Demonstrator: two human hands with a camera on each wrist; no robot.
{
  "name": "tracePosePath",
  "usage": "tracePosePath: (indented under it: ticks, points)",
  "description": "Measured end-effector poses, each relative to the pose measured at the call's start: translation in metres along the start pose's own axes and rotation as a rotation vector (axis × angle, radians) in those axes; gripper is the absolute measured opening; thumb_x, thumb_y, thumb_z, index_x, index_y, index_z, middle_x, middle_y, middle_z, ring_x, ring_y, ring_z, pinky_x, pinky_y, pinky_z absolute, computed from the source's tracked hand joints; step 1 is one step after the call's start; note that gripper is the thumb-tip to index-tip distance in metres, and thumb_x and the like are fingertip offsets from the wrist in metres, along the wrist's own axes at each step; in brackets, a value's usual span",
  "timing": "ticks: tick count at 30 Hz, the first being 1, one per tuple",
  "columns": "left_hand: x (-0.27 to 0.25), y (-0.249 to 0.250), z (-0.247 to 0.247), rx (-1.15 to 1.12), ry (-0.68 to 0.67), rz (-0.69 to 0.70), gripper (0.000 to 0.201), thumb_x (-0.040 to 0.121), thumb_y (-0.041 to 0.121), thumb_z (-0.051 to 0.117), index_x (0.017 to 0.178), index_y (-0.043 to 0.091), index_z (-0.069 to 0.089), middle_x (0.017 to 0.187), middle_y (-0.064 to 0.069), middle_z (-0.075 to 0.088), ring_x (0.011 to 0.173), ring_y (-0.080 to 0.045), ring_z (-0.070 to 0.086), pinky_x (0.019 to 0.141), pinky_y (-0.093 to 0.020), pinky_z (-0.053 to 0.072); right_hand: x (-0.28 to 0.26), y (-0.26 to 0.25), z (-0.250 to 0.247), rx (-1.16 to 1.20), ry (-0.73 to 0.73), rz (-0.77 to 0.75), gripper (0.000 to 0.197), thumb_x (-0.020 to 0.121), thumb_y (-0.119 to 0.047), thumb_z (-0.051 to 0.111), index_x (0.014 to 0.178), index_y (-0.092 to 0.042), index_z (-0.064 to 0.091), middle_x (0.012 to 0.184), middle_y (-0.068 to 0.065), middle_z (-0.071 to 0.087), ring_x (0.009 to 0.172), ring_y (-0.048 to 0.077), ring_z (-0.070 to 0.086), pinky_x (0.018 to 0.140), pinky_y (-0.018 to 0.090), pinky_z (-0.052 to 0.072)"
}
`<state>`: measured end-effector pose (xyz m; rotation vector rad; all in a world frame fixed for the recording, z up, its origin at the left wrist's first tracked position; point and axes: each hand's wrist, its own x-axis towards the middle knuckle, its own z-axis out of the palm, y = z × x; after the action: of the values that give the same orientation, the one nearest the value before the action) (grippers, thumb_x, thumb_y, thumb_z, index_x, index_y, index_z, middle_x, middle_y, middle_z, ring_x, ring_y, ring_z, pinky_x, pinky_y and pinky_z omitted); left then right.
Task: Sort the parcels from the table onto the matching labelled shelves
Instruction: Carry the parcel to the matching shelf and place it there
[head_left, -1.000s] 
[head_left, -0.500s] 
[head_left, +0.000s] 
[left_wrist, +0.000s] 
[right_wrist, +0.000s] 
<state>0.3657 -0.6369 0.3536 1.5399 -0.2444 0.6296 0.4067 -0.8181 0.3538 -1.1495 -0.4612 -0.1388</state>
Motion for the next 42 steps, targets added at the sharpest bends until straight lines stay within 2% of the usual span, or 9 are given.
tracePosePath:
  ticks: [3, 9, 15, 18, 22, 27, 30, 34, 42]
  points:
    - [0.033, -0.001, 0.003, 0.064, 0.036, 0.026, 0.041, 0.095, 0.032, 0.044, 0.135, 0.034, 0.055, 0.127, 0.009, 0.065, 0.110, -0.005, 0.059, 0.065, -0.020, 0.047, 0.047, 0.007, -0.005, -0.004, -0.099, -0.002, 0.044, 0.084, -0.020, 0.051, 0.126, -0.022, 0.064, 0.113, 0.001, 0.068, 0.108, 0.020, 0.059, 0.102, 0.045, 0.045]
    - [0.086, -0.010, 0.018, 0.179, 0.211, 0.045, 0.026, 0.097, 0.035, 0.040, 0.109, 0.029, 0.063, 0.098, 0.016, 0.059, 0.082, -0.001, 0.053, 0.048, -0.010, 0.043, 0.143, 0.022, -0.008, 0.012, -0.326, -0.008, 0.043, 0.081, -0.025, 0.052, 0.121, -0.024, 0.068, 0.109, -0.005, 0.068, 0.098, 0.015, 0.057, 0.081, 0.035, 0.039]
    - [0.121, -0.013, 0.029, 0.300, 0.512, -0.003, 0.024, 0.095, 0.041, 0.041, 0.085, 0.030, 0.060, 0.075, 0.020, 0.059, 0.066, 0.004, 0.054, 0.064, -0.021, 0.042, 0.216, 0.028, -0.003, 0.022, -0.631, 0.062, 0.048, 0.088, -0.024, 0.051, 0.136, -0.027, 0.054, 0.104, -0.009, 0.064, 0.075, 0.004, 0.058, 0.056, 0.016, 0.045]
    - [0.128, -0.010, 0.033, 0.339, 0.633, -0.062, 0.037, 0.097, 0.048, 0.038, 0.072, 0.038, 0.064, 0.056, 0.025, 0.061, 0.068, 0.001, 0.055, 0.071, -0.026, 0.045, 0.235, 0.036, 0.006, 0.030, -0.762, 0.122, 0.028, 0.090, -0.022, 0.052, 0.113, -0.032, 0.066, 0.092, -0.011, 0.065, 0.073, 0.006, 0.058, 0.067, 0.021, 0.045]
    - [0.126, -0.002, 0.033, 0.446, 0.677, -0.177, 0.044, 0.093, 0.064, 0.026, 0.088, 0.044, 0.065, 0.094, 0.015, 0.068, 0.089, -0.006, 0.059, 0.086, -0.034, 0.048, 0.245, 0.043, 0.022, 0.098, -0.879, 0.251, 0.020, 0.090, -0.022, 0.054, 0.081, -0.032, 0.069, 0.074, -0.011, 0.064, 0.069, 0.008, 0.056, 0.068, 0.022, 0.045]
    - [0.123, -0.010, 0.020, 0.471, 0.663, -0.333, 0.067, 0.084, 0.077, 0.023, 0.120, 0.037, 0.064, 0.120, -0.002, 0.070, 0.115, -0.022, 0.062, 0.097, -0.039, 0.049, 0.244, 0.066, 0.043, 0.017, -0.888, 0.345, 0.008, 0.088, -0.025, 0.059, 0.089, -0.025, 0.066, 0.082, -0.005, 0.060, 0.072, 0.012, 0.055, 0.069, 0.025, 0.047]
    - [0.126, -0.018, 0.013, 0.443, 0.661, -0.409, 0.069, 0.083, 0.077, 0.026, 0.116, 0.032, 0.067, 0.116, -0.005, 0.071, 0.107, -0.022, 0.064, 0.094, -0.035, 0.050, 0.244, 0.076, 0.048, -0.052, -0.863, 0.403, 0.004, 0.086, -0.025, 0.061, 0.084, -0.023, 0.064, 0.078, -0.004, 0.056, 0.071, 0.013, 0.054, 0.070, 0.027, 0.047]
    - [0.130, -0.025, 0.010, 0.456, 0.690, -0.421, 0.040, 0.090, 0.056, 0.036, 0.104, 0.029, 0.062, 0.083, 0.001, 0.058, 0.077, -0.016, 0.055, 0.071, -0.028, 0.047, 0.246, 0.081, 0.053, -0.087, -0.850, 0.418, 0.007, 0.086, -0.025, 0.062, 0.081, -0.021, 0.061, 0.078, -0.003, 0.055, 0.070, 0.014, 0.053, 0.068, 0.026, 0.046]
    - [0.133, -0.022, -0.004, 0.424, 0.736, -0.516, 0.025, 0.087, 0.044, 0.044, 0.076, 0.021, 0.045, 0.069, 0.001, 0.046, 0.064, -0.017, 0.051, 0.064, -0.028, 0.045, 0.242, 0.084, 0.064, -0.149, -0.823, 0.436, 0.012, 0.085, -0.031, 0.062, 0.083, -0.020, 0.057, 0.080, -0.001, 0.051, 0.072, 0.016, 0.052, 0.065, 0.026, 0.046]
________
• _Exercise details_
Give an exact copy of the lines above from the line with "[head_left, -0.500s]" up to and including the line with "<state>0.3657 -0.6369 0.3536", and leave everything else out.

• _Answer box_
[head_left, -0.500s] 
[head_left, +0.000s] 
[left_wrist, +0.000s] 
[right_wrist, +0.000s] 
<state>0.3657 -0.6369 0.3536 1.5399 -0.2444 0.6296 0.4067 -0.8181 0.3538 -1.1495 -0.4612 -0.1388</state>

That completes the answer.